- Born: March 14, 1870 La Guaira, Venezuela
- Died: May 31, 1954 (aged 84) Macuto, Venezuela
- Known for: Writing Alma Llanera

= Pedro Elías Gutiérrez =

Venezuelan musician (1870–1954)

Pedro Elías Gutiérrez (March 14, 1870-May 31, 1954) was a Venezuelan musician who is mainly remembered for the song Alma Llanera, whose music he composed for the zarzuela of the same name.

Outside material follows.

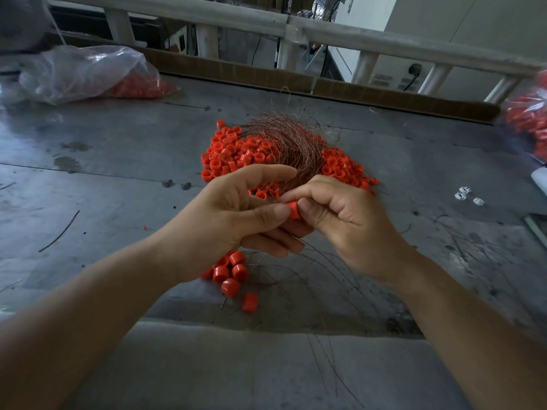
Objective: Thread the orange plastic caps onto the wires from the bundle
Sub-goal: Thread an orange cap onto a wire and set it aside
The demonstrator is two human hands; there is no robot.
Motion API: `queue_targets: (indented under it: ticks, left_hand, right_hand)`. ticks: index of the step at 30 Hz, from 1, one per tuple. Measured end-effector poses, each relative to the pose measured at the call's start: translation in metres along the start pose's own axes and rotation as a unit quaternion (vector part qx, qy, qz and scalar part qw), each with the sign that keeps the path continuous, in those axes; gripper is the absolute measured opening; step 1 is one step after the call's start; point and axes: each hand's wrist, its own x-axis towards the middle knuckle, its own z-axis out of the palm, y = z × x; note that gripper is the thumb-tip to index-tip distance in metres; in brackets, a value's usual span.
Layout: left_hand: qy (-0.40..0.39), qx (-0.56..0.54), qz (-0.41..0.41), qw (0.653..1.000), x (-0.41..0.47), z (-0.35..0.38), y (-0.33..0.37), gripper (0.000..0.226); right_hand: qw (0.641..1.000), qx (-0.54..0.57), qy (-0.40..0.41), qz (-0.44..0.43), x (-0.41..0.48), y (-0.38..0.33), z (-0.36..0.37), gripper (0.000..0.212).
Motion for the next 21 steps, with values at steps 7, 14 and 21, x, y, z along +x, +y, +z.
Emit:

Gutiérrez also led the Orquesta Caraqueña, directed the Caracas Martial Band (Banda Marcial Caracas) from 1903 to 1946, and wrote several other zarzuelas, including Percance en Macuto and Un Gallero como Pocos. He died in Macuto, Vargas.

==Alma Llanera==
The song is a joropo, a Venezuelan dance form. The lyrics were written by Rafael Bolivar Coronado and it is regarded as the unofficial second National anthem of Venezuela. The first part of Alma Llanera is inspired on the waltz Marisela by composer Sebastian Díaz Peña from Venezuela, while the second part of Alma Llanera is inspired on the waltz Mita by the Curaçaon composer Jan Gerard Palm.